→ **WORK INSTRUCTION**: Leaving out every picture, output the records below exactly as they are.

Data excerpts
•••••
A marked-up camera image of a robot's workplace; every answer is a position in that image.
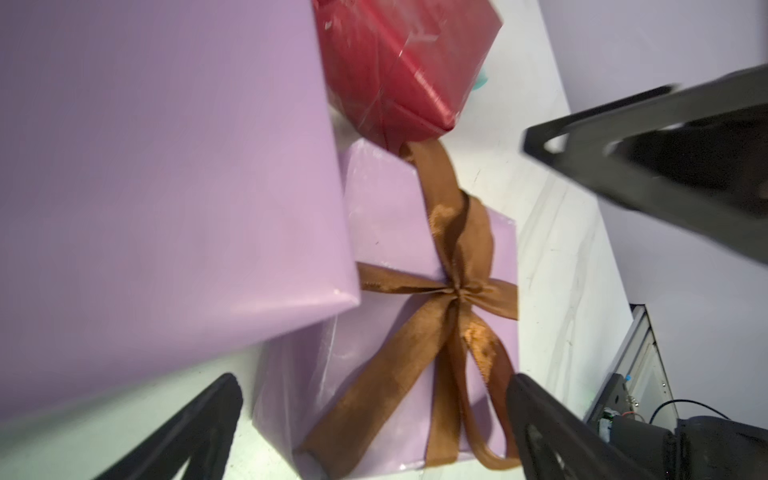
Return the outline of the small purple gift box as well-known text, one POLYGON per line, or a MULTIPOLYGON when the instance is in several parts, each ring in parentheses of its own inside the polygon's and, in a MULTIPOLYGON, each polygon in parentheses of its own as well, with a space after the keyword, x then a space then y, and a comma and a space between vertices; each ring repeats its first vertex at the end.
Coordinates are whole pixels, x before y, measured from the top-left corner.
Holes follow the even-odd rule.
MULTIPOLYGON (((344 199, 357 262, 383 266, 443 282, 446 276, 433 244, 415 168, 360 140, 342 157, 344 199)), ((492 277, 517 286, 515 223, 486 208, 494 238, 492 277)), ((379 294, 362 289, 358 307, 273 340, 253 419, 257 430, 303 479, 332 479, 295 448, 343 395, 383 344, 426 302, 424 295, 379 294)), ((518 320, 473 309, 495 331, 514 370, 519 363, 518 320)), ((347 478, 365 478, 425 464, 435 365, 429 365, 381 429, 347 478)), ((481 434, 499 456, 505 439, 472 358, 466 365, 471 410, 481 434)), ((476 459, 460 437, 455 462, 476 459)))

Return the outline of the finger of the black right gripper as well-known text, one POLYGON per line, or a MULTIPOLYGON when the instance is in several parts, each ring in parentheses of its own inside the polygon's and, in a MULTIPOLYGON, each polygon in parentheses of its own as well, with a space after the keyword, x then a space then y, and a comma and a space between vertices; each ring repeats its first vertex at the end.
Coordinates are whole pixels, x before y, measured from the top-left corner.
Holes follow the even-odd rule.
POLYGON ((767 261, 767 68, 529 127, 531 158, 627 210, 767 261))

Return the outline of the brown satin ribbon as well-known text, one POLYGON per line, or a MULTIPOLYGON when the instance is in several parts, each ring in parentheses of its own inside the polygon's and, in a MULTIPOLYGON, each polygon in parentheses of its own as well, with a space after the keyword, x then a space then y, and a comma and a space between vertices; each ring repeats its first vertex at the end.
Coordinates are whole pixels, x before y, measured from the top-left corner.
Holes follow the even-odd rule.
POLYGON ((339 400, 295 448, 332 479, 352 473, 419 376, 435 365, 425 464, 453 463, 460 437, 490 470, 521 464, 506 406, 515 373, 495 331, 473 309, 516 321, 518 288, 491 275, 494 238, 482 202, 463 191, 449 155, 438 140, 407 142, 400 149, 420 181, 429 231, 445 281, 367 263, 357 265, 361 287, 379 294, 424 295, 426 302, 390 337, 339 400), (471 410, 466 365, 472 358, 505 439, 497 455, 481 434, 471 410))

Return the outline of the red gift box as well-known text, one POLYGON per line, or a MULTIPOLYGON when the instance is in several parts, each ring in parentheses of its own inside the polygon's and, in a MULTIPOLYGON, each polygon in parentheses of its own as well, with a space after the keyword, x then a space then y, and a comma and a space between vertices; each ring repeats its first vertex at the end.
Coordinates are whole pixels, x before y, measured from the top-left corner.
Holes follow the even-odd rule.
POLYGON ((502 27, 488 0, 312 7, 330 104, 390 152, 455 128, 502 27))

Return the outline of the large purple gift box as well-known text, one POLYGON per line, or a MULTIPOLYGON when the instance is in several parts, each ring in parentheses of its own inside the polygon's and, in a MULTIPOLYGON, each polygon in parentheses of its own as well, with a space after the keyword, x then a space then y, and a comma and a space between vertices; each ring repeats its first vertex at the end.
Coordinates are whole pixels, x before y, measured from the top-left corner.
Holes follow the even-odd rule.
POLYGON ((307 1, 1 5, 1 417, 360 302, 307 1))

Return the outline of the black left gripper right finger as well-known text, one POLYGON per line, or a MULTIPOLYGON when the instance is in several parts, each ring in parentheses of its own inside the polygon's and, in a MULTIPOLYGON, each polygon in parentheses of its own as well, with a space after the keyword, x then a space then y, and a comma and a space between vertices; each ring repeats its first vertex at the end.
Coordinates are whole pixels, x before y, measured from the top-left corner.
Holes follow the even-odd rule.
POLYGON ((536 381, 511 377, 506 394, 525 477, 528 479, 655 479, 616 445, 604 441, 536 381))

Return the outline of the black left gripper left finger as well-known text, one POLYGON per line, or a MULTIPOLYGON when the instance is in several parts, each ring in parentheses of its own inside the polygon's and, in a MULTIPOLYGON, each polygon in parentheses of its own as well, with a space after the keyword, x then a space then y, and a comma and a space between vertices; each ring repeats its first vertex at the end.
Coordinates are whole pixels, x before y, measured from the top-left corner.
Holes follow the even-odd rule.
POLYGON ((236 377, 225 373, 98 477, 221 479, 242 406, 236 377))

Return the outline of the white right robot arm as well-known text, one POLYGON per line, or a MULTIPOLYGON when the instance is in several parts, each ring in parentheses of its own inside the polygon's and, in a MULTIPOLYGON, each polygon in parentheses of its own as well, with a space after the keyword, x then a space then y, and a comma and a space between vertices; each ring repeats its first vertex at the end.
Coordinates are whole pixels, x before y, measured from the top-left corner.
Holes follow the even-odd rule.
MULTIPOLYGON (((658 87, 528 128, 523 152, 631 211, 767 261, 767 69, 658 87)), ((764 429, 715 413, 673 430, 581 421, 532 378, 506 390, 530 479, 763 479, 764 429)))
•••••
→ **SOLUTION BELOW**:
A marked-up camera image of a robot's workplace; every answer is a position in that image.
Return the outline of the small purple gift box as well-known text, one POLYGON per line, or a MULTIPOLYGON when the instance is in several parts, each ring in parentheses of its own inside the polygon's and, in a MULTIPOLYGON, each polygon in parentheses of its own as well, with a space after the keyword, x then a space then y, and a comma and a space between vertices; each ring repeats its first vertex at the end.
Coordinates are whole pixels, x before y, measured from the top-left corner.
Holes follow the even-odd rule.
MULTIPOLYGON (((344 199, 357 262, 383 266, 443 282, 446 276, 433 244, 415 168, 360 140, 342 157, 344 199)), ((492 277, 517 286, 515 223, 486 208, 494 238, 492 277)), ((379 294, 362 289, 358 307, 273 340, 253 419, 257 430, 303 479, 332 479, 295 448, 343 395, 383 344, 426 302, 424 295, 379 294)), ((518 320, 473 309, 495 331, 514 370, 519 363, 518 320)), ((347 478, 365 478, 425 464, 435 365, 429 365, 381 429, 347 478)), ((481 434, 499 456, 505 439, 472 358, 466 365, 471 410, 481 434)), ((476 459, 460 437, 455 462, 476 459)))

Return the outline of the finger of the black right gripper as well-known text, one POLYGON per line, or a MULTIPOLYGON when the instance is in several parts, each ring in parentheses of its own inside the polygon's and, in a MULTIPOLYGON, each polygon in parentheses of its own as well, with a space after the keyword, x then a space then y, and a comma and a space between vertices; each ring repeats its first vertex at the end.
Coordinates are whole pixels, x before y, measured from the top-left corner.
Holes follow the even-odd rule.
POLYGON ((767 261, 767 68, 529 127, 531 158, 627 210, 767 261))

Return the outline of the brown satin ribbon as well-known text, one POLYGON per line, or a MULTIPOLYGON when the instance is in several parts, each ring in parentheses of its own inside the polygon's and, in a MULTIPOLYGON, each polygon in parentheses of its own as well, with a space after the keyword, x then a space then y, and a comma and a space between vertices; each ring repeats its first vertex at the end.
Coordinates are whole pixels, x before y, measured from the top-left corner.
Holes follow the even-odd rule.
POLYGON ((339 400, 295 448, 332 479, 352 473, 419 376, 435 365, 425 464, 453 463, 460 437, 490 470, 521 464, 506 406, 515 373, 495 331, 473 309, 516 321, 518 288, 491 275, 494 238, 482 202, 463 191, 449 155, 438 140, 407 142, 400 149, 420 181, 429 231, 445 281, 367 263, 357 265, 361 287, 379 294, 424 295, 426 302, 390 337, 339 400), (471 410, 466 365, 472 358, 505 439, 497 455, 481 434, 471 410))

Return the outline of the red gift box as well-known text, one POLYGON per line, or a MULTIPOLYGON when the instance is in several parts, each ring in parentheses of its own inside the polygon's and, in a MULTIPOLYGON, each polygon in parentheses of its own as well, with a space after the keyword, x then a space then y, and a comma and a space between vertices; each ring repeats its first vertex at the end.
Coordinates are whole pixels, x before y, measured from the top-left corner.
Holes follow the even-odd rule.
POLYGON ((502 27, 488 0, 312 7, 330 104, 390 152, 455 128, 502 27))

Return the outline of the large purple gift box as well-known text, one POLYGON per line, or a MULTIPOLYGON when the instance is in several parts, each ring in parentheses of its own inside the polygon's and, in a MULTIPOLYGON, each polygon in parentheses of its own as well, with a space after the keyword, x then a space then y, and a comma and a space between vertices; each ring repeats its first vertex at the end.
Coordinates are whole pixels, x before y, measured from the top-left corner.
Holes follow the even-odd rule.
POLYGON ((307 1, 1 5, 1 417, 360 302, 307 1))

Return the outline of the black left gripper right finger as well-known text, one POLYGON per line, or a MULTIPOLYGON when the instance is in several parts, each ring in parentheses of its own inside the polygon's and, in a MULTIPOLYGON, each polygon in parentheses of its own as well, with a space after the keyword, x then a space then y, and a comma and a space between vertices; each ring repeats its first vertex at the end.
Coordinates are whole pixels, x before y, measured from the top-left corner.
Holes follow the even-odd rule.
POLYGON ((536 381, 511 377, 506 394, 525 477, 528 479, 655 479, 616 445, 604 441, 536 381))

Return the outline of the black left gripper left finger as well-known text, one POLYGON per line, or a MULTIPOLYGON when the instance is in several parts, each ring in parentheses of its own inside the polygon's and, in a MULTIPOLYGON, each polygon in parentheses of its own as well, with a space after the keyword, x then a space then y, and a comma and a space between vertices; each ring repeats its first vertex at the end.
Coordinates are whole pixels, x before y, measured from the top-left corner.
Holes follow the even-odd rule.
POLYGON ((236 377, 225 373, 98 477, 221 479, 242 406, 236 377))

Return the outline of the white right robot arm as well-known text, one POLYGON per line, or a MULTIPOLYGON when the instance is in several parts, each ring in parentheses of its own inside the polygon's and, in a MULTIPOLYGON, each polygon in parentheses of its own as well, with a space after the keyword, x then a space then y, and a comma and a space between vertices; each ring repeats its first vertex at the end.
Coordinates are whole pixels, x before y, measured from the top-left corner.
Holes follow the even-odd rule.
MULTIPOLYGON (((658 87, 528 128, 523 152, 631 211, 767 261, 767 69, 658 87)), ((764 429, 715 413, 673 430, 581 421, 532 378, 506 390, 530 479, 763 479, 764 429)))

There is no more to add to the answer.